We would live off savings and investments, hoping to make it last for several years while I established a name for myself. After publishing the first edition of The Mists of Niflheim, and pouring aspects of my grief into it, I wanted to work on something a bit more optimistic and begun delving into my intentions for some of the other eras of the Eschaton Cycle. While I had designs for each era, some were more rough than others. One was about an era where the world was flooded and the only land was archipelagos. We found out we were having a daughter, and maybe this was what prompted me to pull up my idea for a story about seven princesses each with different elemental powers.
Originally, this was a separate idea from my intentions for the Worldsea, but the two melded together nicely and I began planning a series set in a fictionalized Hawaii. I also decided to make my first research trip in a long time (since my first trip to India), to see the vibrant landscape for myself. In May of 2015, on our anniversary, Juhi and I flew to Maui. We pulled out … well, as many stops as one can pull out when eight months pregnant. We stopped at the Maui Ocean Center where I may just have gotten the idea for the he’e (octopus people in the series).
On the second full day after our arrival we had a helicopter tour which took us around a chunk of the island, showing off the mythic mountains and majestic falls (I highly recommend you do this kind of tour if you can).
This was followed by a submarine tour to see the reefs and wreckage of various ships (I mean I had to catch the underwater side of my story!).
We drove most of the circumference of the island, including the long, gorgeous trek to Hana where we saw the Sacred Pools of Oheo Gulch. These pools so inspired me they actually made it into the story as a major location.
This path also took us past numerous waterfalls. The vistas are so frequent and so breathtaking you have to experience the drive for yourself to really be able to believe it.
We also attended both a luau and the jaw-dropping Ulalena show, which depicted Kamapua‘a and compelled me to include the pig-man as an important side character in my work.

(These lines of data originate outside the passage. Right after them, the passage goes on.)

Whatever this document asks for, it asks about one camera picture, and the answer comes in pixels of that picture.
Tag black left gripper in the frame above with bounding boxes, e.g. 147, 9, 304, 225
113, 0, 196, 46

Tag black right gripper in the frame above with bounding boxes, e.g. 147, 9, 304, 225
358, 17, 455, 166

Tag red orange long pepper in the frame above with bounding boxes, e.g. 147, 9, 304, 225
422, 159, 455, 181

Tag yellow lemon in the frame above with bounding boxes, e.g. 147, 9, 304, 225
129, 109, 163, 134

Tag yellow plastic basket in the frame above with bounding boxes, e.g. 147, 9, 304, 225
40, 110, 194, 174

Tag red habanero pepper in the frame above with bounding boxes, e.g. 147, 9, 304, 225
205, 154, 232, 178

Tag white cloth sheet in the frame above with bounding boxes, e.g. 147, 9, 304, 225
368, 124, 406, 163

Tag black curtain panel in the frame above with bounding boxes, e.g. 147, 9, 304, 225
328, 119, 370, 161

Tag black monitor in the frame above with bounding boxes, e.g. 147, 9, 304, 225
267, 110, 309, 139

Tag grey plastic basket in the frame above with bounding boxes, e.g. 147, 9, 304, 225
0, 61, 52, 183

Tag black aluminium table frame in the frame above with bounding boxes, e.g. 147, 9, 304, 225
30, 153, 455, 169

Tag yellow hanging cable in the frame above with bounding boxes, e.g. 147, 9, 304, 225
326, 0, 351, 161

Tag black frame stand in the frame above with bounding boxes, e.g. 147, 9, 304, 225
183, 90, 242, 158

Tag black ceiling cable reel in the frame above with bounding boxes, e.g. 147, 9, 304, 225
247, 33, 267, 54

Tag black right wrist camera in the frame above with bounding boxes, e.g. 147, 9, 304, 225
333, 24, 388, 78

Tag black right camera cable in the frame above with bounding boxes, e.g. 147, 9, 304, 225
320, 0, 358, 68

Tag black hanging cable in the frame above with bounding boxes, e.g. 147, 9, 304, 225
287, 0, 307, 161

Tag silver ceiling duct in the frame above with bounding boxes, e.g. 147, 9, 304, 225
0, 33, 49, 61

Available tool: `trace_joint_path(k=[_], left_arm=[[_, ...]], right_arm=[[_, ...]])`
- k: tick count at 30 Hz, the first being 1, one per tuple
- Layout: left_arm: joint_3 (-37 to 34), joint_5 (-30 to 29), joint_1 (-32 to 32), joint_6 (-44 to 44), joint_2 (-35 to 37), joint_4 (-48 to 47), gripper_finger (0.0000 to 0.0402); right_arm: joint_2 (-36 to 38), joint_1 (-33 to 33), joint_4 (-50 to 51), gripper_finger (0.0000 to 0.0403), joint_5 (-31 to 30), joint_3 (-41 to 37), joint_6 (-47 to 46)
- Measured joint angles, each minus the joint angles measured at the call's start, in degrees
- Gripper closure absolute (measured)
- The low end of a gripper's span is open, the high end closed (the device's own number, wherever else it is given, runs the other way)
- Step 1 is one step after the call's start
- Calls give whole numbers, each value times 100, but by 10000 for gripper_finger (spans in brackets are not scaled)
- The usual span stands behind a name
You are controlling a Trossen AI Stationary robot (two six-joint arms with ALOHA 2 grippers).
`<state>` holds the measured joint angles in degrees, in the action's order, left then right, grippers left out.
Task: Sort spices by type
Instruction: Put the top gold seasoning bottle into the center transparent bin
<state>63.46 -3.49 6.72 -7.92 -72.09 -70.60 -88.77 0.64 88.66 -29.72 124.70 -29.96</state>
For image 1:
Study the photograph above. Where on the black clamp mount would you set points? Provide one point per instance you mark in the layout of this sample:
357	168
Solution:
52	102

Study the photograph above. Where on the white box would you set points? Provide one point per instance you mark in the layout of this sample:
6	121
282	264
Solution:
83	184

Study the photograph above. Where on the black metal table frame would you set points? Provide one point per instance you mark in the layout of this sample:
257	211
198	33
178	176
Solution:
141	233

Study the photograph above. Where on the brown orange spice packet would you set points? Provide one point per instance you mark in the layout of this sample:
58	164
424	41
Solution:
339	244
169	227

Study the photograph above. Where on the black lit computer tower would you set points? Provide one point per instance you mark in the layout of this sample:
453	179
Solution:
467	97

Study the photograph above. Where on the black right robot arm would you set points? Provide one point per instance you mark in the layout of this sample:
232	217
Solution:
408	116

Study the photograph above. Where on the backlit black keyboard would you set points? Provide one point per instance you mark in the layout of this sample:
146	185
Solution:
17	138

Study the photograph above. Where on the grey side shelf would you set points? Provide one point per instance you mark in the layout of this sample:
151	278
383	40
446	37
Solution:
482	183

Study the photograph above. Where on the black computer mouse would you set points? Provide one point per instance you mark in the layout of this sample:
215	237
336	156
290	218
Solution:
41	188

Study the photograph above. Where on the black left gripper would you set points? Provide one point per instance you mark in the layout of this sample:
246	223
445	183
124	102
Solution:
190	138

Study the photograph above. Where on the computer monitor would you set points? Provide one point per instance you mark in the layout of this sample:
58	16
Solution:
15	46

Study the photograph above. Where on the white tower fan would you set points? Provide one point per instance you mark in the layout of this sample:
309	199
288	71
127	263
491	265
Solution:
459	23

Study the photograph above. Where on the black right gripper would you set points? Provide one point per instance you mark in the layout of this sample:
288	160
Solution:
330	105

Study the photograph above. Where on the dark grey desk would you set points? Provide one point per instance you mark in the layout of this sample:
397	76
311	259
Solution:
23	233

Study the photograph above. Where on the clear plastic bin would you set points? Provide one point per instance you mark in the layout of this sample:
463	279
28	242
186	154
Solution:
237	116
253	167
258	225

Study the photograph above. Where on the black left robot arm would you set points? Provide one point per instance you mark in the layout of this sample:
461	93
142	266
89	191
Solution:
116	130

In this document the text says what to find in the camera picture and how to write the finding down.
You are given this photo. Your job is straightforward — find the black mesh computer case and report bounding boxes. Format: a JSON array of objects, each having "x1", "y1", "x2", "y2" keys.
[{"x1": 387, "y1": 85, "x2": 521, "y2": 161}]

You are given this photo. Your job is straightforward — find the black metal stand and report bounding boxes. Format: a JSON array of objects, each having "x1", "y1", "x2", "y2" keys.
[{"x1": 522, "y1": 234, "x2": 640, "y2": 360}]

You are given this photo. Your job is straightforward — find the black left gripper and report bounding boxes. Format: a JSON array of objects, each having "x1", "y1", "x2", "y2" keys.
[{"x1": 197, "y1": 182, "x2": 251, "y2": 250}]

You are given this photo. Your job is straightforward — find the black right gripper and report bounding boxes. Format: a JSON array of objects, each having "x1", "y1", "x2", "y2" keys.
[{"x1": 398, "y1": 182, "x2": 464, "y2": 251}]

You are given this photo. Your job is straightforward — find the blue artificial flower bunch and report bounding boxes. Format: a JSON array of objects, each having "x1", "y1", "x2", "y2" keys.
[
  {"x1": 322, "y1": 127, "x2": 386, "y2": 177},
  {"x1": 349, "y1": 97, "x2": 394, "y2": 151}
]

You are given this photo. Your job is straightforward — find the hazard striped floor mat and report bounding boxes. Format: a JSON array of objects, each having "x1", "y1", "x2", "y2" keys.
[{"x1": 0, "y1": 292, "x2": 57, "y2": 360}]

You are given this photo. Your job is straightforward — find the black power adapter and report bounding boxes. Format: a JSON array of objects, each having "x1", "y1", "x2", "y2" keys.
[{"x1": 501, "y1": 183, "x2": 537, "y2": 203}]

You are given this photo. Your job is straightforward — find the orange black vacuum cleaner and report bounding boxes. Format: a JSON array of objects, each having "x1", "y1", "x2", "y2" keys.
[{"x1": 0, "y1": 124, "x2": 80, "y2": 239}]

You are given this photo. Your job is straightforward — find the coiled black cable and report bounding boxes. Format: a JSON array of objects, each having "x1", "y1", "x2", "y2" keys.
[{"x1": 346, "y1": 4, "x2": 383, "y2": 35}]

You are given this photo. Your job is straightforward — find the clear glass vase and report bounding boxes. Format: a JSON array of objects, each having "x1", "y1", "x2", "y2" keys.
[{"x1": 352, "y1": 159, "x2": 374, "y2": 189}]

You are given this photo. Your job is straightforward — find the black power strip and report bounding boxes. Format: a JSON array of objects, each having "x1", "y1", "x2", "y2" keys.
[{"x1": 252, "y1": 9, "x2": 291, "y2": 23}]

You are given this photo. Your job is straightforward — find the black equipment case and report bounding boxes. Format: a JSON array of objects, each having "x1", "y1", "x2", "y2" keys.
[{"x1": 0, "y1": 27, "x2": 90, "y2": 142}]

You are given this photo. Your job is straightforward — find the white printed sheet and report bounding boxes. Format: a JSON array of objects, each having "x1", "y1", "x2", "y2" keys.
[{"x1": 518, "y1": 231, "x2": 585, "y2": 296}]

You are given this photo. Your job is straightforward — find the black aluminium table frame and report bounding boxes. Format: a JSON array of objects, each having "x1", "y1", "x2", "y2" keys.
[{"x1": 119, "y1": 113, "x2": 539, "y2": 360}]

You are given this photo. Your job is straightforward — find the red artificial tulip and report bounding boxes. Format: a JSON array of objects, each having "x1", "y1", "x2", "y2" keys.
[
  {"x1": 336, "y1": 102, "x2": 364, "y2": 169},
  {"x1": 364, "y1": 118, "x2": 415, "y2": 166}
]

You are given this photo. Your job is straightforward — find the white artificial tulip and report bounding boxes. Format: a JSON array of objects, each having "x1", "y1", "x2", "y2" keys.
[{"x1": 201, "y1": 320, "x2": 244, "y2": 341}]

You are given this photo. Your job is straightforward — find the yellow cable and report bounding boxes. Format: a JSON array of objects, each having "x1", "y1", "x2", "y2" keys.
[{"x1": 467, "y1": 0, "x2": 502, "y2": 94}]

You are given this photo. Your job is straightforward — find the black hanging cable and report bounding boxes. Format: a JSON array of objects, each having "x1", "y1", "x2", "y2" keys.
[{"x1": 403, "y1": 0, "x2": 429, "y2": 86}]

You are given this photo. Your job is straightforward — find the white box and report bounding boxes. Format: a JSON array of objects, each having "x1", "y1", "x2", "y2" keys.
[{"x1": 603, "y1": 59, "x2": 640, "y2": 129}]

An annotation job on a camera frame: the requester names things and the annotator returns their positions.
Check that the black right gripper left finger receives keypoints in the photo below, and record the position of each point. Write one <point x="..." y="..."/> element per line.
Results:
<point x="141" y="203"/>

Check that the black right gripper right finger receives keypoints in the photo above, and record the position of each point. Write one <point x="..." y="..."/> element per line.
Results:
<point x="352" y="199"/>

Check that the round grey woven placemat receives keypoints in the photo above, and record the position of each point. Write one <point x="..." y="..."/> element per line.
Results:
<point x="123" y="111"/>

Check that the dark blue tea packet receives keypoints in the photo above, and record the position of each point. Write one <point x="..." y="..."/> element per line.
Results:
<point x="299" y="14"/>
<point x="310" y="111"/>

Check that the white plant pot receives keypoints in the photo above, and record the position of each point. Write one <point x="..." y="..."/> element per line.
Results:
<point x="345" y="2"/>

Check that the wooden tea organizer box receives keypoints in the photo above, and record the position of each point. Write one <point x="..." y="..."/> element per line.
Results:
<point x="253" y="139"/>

On my return, I wrote three books (I originally planned seven) about these Pacific Islander princesses. While I enjoyed the work and was proud of it, it had some issues, not least among them that the novels had a slightly YA vibe but didn’t follow YA trends. And of course, YA did not fit at all with the rest of my work. When I decided to reboot the Eschaton Cycle in late 2016 , I unpublished my old work. Once I finished out the new Gods of the Ragnarok Era series, I completely rewrote my Hawaiian-inspired series, which became the much more adult Heirs of Mana series. Namaka went from a 17-year-old kid who could barely control her power, to a semi-immortal god-queen who was way more badass. I am far more proud of the new series and it fits much better into the themes and tones of the rest of my work.
And of Hawaii, I would say it remains the most beautiful place I have ever visited. People talk about the Aloha spirit. From the moment I stepped off the plane, I could feel it in the air. And in the end, I think it helped me deal with grief.